Can you imagine Moses' reaction when he returned only to find that God was right and the people were foolishly challenging God's justice? Talk about ballistic! We all can recall the Heston portrayal of Moses SMASHING the tablets on the mountainside. Can we expect anything different from God about our own challenge to His holiness, His righteousness? Moses said that the people weren't worthy of hearing God's commandments, let alone try to keep them. The smashing of the Commandments seem to me to be symbolic of the people's decision to cut themselves off from God's voice.

But, the punishment for the people's straying, for their evilness, wasn't over there.
Moses destroyed the calf and mixed the gold powder into water. This, the Israelites had to drink. And a bitter drink it would have been.

Today's Christians are tempted, at times, to emulate this righteous anger that Moses shows on the mountainside and in deliverance of the punishment he could impose. With the landscape of America rapidly approaching the pagan origins of other nations and our immigrant forefather's cultures, it seems to be something that Christians have sought to avoid even the appearance of.. Righteous anger. We wouldn't want to make anyone say "INTOLERANT", or to say that we were being overdramatic, or even……gasp……..militant in our views, would we?.

We know the end of the story, which was displayed in one of the most famous Hollywood movies regarding the Bible, The Ten Commandments. Moses went back up the mountain and once again asking God to forgive His people. God, being the righteous and holy God He is, forgave the Israelites AGAIN. But God did impose judgment against the Israelites, striking them with a plague "because of what they did with the calf Aaron had made."

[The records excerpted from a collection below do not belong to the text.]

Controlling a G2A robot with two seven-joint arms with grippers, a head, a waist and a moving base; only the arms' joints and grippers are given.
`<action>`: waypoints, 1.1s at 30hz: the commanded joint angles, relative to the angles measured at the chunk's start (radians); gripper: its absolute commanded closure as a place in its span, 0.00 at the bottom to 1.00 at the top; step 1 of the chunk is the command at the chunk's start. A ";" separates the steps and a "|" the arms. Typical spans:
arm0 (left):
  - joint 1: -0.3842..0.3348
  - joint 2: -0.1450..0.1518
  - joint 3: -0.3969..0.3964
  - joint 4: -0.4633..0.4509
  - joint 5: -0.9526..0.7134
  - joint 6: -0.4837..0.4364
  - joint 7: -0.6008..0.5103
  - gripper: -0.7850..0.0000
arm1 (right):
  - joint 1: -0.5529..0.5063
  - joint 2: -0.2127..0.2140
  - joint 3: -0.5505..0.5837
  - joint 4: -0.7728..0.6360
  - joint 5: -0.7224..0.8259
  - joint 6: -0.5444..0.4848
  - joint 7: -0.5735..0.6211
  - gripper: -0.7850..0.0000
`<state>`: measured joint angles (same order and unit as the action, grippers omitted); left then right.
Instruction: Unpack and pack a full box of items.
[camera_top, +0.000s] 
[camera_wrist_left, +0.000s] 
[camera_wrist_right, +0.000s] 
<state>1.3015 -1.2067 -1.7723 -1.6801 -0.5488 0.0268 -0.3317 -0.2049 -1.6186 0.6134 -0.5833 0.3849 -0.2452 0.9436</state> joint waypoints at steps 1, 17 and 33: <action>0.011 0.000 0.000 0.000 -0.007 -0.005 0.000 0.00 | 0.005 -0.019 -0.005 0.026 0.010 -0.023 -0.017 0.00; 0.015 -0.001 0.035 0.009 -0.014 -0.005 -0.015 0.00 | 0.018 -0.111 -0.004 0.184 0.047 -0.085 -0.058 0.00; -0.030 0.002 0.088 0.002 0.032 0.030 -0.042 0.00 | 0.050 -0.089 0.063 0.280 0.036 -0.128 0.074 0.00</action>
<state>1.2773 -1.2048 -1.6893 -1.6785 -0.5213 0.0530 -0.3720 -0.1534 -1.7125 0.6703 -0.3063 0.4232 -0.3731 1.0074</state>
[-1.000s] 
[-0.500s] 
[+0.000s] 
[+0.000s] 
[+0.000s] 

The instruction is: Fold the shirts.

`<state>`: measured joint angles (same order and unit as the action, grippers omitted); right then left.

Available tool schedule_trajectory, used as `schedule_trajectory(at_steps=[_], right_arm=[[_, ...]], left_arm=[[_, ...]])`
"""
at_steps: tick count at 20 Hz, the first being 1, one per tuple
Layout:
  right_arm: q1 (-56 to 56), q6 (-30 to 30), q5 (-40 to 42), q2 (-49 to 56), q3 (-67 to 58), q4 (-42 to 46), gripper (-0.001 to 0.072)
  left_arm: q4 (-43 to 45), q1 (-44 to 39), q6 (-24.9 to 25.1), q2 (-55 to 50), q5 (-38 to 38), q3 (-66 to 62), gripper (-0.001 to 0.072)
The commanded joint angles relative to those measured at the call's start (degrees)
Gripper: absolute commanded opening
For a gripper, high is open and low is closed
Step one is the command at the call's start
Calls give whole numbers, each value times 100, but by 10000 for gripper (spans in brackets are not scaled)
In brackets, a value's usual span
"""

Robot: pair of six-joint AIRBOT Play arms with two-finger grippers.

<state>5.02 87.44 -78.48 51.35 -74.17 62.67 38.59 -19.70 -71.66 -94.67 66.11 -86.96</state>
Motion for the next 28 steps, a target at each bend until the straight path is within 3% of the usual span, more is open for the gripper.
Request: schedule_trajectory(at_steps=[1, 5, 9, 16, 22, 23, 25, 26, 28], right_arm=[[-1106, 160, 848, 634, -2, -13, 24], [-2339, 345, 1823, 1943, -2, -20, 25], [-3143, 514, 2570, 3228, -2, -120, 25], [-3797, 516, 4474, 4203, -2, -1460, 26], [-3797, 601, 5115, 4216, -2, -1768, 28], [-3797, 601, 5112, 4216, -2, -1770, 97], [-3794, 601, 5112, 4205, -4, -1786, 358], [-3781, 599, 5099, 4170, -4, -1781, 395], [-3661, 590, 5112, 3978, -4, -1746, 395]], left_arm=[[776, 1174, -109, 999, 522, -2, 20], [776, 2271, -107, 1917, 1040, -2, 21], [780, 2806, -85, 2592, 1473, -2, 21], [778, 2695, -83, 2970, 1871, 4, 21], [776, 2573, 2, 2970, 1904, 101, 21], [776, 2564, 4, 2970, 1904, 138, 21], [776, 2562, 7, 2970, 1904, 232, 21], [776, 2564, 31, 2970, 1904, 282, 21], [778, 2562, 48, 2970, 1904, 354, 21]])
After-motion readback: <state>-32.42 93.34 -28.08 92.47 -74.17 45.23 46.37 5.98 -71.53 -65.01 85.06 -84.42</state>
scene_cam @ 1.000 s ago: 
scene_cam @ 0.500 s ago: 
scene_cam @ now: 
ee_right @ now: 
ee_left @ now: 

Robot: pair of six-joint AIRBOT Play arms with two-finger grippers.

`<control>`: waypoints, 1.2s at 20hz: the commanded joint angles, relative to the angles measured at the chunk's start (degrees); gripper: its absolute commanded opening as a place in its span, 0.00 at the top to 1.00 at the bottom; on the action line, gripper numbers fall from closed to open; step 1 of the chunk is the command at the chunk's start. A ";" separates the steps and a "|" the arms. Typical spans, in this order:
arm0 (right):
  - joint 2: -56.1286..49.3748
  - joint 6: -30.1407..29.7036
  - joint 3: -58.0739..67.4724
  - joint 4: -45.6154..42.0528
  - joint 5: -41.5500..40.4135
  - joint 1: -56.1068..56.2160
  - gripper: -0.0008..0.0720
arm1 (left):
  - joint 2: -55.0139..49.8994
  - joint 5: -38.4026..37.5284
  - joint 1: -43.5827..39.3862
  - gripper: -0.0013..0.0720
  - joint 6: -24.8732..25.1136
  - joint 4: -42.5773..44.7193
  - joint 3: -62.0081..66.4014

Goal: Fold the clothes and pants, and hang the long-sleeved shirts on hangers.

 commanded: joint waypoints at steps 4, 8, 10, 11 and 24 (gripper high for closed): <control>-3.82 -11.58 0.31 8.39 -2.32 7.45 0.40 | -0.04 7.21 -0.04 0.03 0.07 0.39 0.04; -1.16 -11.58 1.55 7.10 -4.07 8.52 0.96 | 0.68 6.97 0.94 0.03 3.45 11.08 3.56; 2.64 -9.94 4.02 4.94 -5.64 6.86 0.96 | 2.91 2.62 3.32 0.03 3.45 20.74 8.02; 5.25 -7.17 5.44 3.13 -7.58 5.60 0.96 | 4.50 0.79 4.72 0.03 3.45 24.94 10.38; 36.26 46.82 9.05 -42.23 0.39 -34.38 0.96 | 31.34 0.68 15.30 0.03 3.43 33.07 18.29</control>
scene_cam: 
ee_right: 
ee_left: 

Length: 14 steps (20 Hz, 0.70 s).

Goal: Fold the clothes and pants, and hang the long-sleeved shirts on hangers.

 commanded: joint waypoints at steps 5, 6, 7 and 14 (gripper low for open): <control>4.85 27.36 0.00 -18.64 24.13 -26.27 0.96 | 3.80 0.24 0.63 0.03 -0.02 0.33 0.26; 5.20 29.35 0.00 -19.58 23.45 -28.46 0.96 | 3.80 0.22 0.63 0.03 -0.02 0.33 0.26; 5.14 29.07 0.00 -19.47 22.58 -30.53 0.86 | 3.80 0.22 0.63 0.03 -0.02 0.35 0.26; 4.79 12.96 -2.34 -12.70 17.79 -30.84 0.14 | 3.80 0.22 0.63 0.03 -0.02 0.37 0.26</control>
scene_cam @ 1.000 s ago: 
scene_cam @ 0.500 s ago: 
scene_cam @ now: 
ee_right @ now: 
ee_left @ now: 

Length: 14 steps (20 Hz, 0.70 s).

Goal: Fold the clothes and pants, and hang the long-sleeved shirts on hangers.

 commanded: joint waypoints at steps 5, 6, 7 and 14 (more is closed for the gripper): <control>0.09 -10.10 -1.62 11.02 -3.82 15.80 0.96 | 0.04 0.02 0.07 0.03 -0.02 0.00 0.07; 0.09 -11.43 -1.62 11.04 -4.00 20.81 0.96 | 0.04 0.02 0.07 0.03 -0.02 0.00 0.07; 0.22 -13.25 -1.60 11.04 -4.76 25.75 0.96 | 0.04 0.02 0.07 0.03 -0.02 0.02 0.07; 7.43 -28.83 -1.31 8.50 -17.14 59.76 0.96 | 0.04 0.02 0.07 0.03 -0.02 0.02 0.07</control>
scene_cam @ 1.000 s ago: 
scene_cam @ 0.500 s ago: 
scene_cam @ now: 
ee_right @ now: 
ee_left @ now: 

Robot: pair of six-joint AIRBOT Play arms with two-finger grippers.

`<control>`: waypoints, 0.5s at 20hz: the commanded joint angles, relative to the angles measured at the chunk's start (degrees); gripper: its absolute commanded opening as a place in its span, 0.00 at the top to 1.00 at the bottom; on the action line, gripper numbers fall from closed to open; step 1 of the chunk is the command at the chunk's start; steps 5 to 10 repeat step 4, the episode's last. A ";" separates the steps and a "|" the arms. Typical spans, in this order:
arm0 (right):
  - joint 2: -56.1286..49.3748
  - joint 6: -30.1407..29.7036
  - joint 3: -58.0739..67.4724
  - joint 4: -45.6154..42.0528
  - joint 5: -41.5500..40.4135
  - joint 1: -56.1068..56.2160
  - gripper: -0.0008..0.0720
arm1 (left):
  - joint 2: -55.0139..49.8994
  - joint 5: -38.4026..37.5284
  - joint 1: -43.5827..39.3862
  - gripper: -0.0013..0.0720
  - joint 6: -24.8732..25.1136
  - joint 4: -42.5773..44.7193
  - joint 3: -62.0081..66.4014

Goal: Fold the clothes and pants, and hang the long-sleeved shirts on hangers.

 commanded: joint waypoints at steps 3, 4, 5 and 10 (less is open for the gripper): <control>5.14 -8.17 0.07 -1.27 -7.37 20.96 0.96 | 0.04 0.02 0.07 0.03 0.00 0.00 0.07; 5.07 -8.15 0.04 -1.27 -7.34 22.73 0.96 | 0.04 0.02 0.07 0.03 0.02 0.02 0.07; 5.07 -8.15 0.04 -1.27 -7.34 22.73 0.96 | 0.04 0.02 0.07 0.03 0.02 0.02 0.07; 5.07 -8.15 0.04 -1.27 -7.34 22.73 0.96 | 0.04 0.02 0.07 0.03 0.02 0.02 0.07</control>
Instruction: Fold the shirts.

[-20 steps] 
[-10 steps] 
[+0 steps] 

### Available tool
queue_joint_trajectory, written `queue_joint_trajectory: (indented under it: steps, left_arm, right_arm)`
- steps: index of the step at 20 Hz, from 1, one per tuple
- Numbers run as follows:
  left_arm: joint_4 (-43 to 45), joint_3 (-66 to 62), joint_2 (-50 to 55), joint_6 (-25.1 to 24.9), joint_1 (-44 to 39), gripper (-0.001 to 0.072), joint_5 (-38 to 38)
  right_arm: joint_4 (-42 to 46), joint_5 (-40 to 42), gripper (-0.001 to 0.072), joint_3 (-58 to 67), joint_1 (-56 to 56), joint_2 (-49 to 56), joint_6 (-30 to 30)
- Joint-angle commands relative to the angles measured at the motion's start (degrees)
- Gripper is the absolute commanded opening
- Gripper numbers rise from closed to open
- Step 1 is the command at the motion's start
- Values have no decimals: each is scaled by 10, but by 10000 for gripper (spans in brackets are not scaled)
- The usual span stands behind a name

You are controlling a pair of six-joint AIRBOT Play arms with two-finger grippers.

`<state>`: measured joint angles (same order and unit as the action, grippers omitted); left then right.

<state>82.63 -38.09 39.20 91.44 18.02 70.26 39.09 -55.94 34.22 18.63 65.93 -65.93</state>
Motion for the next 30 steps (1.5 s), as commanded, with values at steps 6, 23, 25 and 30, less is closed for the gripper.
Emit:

Is it any wonder that America is falling to the pagan and heretical religions who claim an open path to redemption, who claim that the past is not where we will find the healing that America requires? That Christianity is labeled heretical while a religion declaring all who disobey its tenants is 'honored'? That Mega-churches are the thing of today because there is no judgment, no ruling on biblical standards, only LOVE. Is it any wonder in the world today that things are increasingly seeking to absolve God of any authority in our lives? Man once again is seeking to be something they were designed to be, gods.

Soon it will come to a day when the judgment of our sins as a nation will be called in for payment. And the simple drinking of the golden calf's powder will not satisfy or justify the withholding of a righteous and angry God to bring judgment upon His children. It will not absolve us of our sorrows at the realization that we knew all along, but decided not to accept; our sinful nature that is against God.

When are we, as Christians and Americans, going to wake up and realize that we have to stand, or fall leaderless into the sin that the Devil works upon our shores this day? When are the Leaders of the Church going to stand, stand, STAND and declare for the Lord instead of for the numberless shallow spiritual people in their pews? When are the new leaders of the church going to realize that they haven't picked up the mantel left by the leadership of old but fashioned their own choice of God's image to present to a people who are easily swayed?

True Christians are left with a feeling of bewilderment, fury, and sense of devastation as they gaze upon the American landscape of our demise. And God smashes His commandments against the stone wall of the mountainside.